Write out the stretch of lines below that begins at the line with "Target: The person" and ends at the line with "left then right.", including both, exactly as given and nothing more.

Data excerpts:
============================================================
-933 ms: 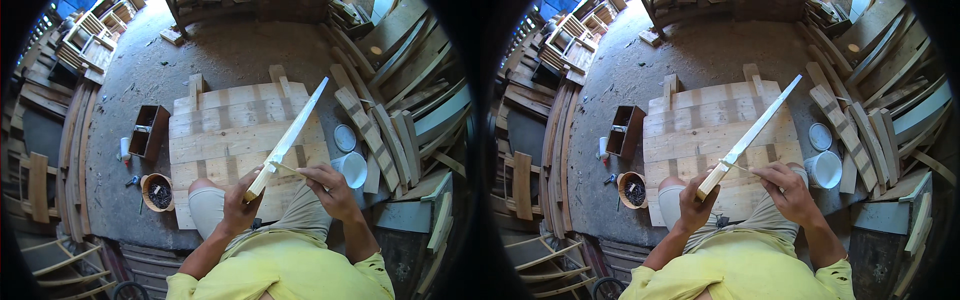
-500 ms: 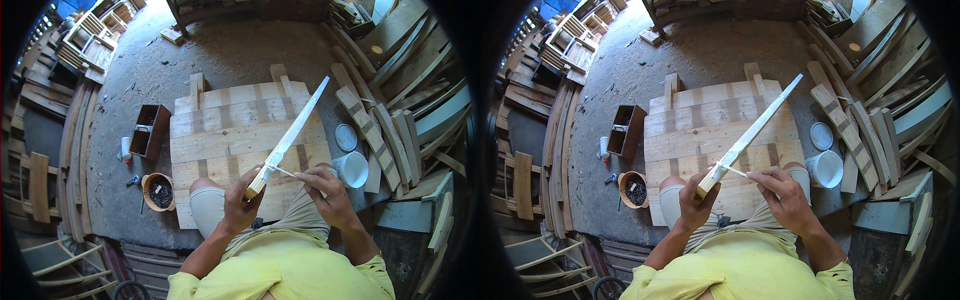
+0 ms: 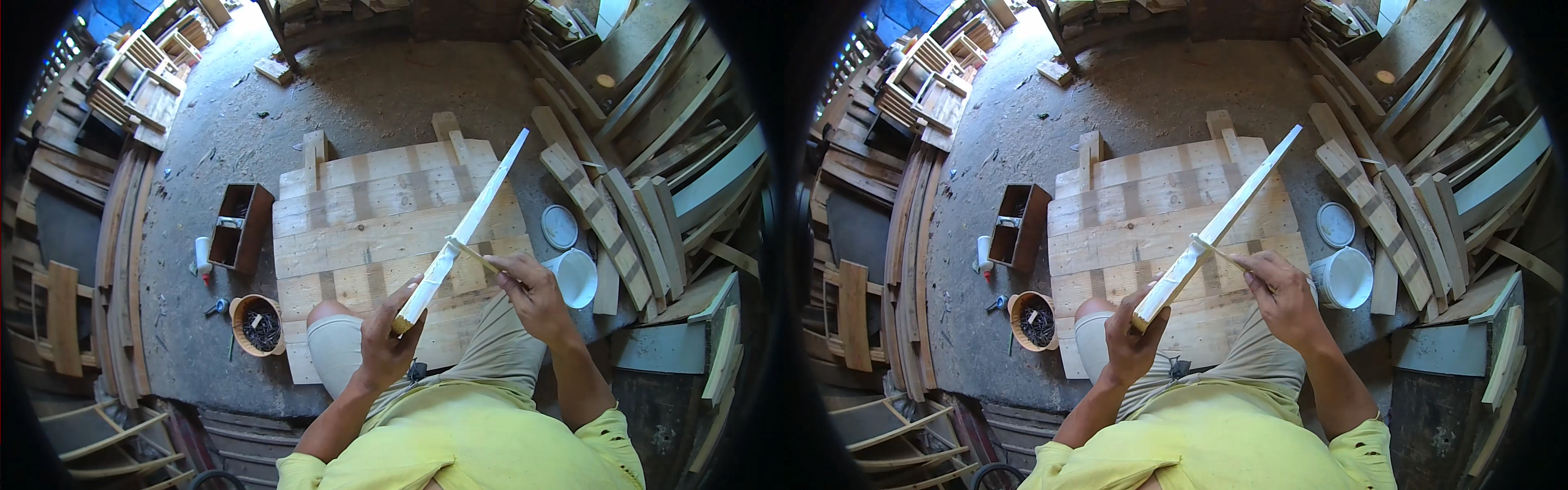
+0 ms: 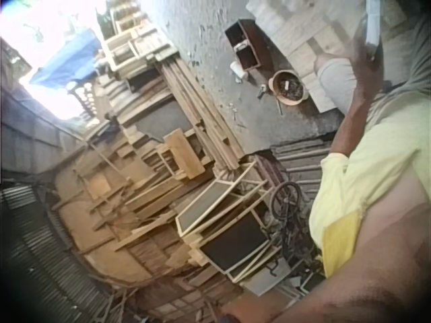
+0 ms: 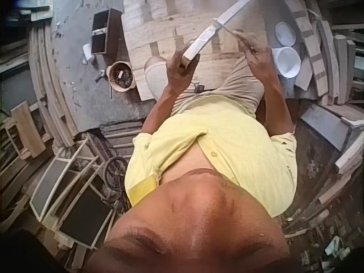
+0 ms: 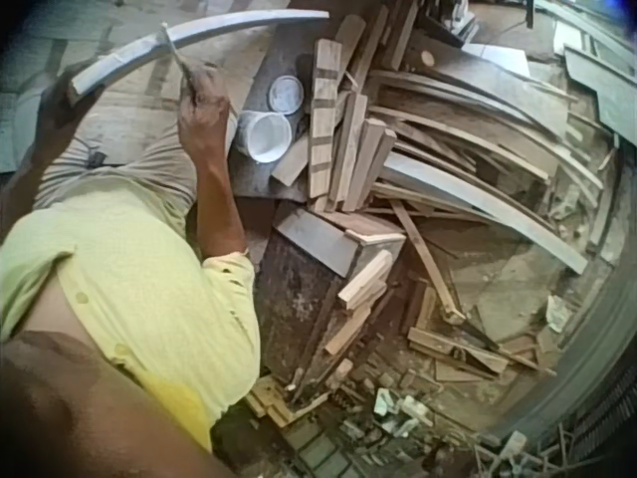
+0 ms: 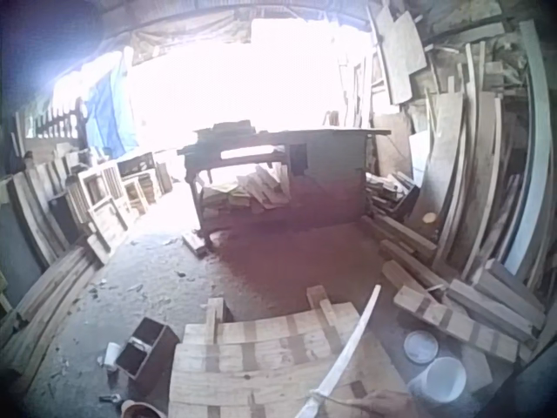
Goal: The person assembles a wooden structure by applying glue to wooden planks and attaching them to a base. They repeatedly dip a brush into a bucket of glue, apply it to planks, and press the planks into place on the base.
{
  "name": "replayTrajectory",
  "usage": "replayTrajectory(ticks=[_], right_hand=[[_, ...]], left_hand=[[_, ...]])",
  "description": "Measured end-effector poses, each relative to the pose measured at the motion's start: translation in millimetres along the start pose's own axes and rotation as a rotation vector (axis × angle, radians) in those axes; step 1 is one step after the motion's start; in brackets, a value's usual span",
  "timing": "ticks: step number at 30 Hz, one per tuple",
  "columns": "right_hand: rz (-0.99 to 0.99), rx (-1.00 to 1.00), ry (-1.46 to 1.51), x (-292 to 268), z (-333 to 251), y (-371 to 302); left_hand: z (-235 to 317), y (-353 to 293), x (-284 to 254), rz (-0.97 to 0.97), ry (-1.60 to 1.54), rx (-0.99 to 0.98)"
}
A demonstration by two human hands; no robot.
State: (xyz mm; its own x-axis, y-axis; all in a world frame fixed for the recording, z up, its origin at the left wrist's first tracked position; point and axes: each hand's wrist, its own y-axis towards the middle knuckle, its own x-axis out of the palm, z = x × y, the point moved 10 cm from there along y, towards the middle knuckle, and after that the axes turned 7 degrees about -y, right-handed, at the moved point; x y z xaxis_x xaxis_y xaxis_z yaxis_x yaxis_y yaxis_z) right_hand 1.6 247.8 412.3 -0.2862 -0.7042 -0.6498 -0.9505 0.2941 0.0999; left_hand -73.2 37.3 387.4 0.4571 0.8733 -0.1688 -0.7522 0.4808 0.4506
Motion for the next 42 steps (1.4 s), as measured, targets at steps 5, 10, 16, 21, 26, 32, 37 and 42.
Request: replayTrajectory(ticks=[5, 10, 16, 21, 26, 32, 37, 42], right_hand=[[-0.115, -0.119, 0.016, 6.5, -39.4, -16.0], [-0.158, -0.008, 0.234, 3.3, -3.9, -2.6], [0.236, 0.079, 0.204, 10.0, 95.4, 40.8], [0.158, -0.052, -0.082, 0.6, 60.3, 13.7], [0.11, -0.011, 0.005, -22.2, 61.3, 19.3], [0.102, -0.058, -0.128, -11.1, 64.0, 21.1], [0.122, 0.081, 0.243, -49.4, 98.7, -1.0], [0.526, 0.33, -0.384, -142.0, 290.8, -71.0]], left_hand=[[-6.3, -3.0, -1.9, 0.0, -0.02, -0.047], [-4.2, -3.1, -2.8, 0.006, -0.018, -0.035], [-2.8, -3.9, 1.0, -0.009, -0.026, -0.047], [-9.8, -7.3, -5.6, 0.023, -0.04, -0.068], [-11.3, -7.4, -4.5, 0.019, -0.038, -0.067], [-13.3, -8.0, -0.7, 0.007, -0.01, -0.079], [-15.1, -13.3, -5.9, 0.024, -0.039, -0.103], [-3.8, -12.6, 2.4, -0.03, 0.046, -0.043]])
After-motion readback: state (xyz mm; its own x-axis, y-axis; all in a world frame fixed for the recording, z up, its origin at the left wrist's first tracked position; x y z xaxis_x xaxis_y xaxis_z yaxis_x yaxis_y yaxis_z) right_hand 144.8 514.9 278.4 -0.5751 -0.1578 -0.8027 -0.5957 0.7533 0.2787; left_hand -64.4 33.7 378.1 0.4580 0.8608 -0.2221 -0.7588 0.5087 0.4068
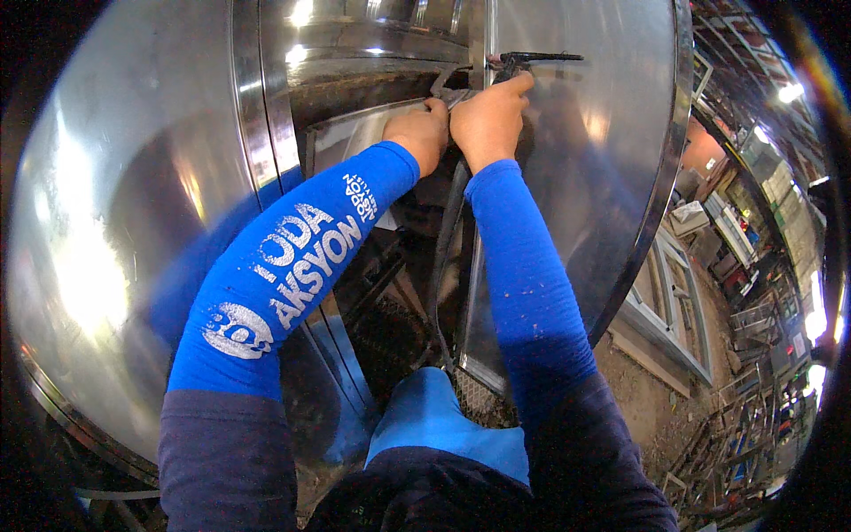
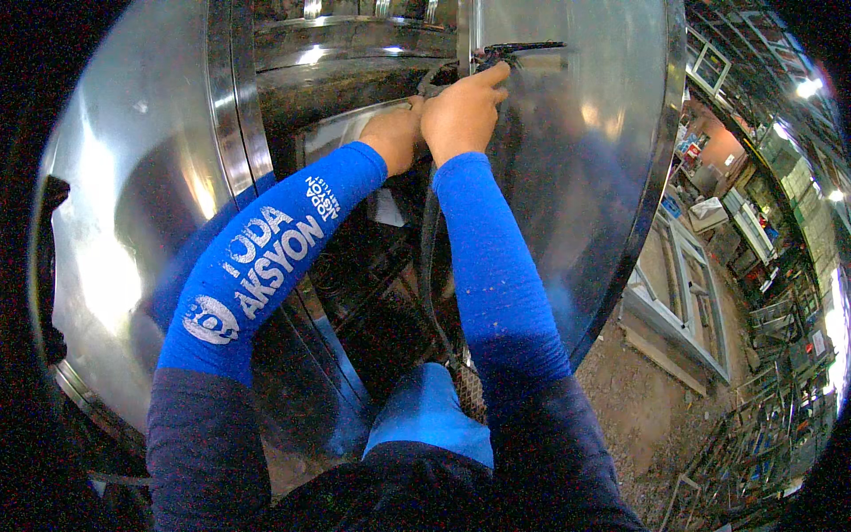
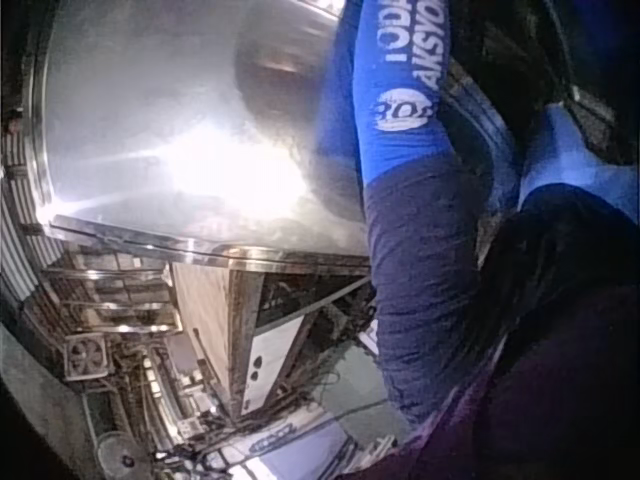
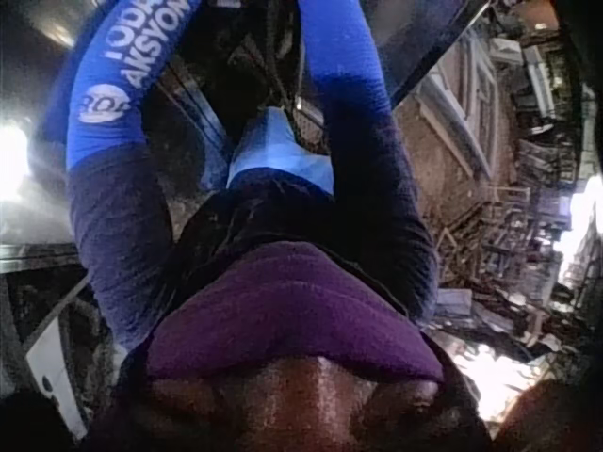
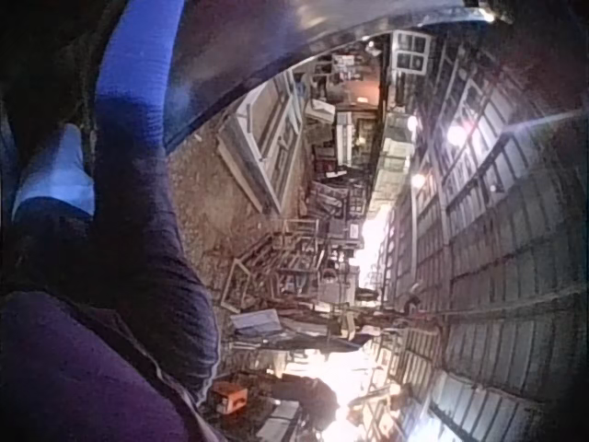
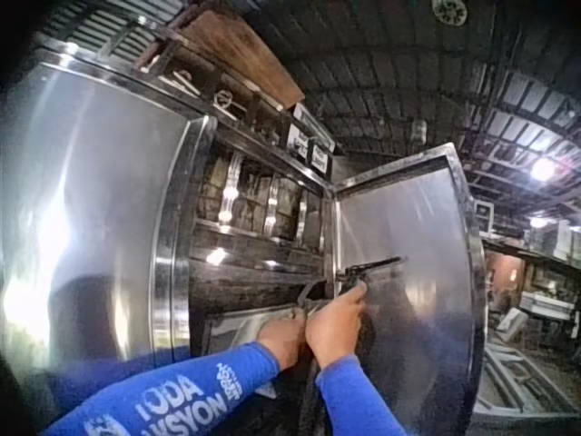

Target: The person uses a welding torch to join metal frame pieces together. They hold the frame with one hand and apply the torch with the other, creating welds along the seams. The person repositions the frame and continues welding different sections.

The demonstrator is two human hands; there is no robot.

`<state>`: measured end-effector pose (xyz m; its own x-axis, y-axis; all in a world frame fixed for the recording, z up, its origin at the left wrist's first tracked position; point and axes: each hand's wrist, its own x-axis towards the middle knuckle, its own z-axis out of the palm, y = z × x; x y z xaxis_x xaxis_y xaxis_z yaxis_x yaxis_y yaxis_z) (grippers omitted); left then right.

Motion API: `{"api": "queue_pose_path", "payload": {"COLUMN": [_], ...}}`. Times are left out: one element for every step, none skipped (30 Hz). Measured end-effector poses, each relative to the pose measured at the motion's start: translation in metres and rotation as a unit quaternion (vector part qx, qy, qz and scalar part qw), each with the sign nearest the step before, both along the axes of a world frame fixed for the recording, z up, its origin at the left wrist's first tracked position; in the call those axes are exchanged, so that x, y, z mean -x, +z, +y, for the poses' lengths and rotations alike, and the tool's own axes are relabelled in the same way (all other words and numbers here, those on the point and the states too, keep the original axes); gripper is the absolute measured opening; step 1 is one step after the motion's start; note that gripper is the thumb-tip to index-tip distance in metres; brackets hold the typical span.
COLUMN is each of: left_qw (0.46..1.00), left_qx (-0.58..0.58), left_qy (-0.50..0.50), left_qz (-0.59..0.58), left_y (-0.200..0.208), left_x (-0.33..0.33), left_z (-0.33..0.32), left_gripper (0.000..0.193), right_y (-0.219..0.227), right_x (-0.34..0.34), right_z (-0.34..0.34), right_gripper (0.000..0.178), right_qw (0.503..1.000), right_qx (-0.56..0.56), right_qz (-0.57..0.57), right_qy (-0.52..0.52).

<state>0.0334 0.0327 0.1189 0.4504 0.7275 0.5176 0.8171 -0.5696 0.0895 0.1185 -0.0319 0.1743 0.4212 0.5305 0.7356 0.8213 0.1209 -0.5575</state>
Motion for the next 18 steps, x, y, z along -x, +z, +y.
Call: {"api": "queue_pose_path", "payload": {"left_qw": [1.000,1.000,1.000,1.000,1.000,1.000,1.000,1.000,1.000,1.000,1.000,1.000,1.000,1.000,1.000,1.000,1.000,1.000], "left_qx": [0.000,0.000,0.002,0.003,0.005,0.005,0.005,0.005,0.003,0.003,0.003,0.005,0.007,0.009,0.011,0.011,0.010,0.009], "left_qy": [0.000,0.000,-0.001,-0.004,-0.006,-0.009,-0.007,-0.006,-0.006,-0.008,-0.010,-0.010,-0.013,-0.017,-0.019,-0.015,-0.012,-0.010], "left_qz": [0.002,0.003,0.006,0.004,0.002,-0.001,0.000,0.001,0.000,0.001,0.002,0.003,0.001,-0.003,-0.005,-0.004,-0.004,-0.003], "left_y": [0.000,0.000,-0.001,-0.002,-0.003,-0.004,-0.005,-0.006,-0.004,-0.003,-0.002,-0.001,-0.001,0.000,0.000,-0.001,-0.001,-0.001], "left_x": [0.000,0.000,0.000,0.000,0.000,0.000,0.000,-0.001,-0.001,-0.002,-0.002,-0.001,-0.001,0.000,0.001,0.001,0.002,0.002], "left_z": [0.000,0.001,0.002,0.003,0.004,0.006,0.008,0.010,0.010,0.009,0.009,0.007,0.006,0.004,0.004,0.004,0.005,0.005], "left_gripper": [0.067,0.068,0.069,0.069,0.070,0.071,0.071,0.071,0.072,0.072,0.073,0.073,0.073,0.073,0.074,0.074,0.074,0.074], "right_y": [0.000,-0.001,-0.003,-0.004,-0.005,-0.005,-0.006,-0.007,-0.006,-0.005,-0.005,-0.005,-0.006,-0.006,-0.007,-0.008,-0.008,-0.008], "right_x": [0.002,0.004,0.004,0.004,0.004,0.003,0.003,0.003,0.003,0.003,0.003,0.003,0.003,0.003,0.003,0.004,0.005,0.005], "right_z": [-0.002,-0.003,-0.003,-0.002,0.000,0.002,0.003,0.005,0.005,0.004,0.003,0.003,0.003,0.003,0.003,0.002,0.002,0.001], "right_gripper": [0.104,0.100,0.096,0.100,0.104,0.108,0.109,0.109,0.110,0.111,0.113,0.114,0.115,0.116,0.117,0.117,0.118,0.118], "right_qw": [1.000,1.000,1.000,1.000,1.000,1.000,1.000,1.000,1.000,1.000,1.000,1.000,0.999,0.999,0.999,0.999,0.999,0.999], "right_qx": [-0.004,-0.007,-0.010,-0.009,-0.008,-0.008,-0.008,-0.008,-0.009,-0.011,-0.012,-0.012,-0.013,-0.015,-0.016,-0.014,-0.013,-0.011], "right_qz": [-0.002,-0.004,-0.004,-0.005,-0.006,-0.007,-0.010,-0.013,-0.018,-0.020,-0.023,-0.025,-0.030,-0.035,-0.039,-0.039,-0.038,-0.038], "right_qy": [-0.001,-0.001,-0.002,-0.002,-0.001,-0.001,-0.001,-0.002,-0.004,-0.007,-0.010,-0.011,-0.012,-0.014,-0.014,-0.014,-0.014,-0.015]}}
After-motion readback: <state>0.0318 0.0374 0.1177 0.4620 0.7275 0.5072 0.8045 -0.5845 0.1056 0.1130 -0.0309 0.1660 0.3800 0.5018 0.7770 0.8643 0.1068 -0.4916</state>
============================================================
Your response:
Target: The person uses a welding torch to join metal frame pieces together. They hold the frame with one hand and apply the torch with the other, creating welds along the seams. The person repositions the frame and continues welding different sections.

The demonstrator is two human hands; there is no robot.

`<state>`: measured end-effector pose (xyz m; its own x-axis, y-axis; all in a world frame fixed for the recording, z up, its origin at the left wrist's first tracked position; point and axes: each hand's wrist, its own x-axis towards the middle knuckle, its own z-axis out of the palm, y = z × x; x y z xaxis_x xaxis_y xaxis_z yaxis_x yaxis_y yaxis_z) (grippers omitted); left then right.

That completes the answer to the exercise.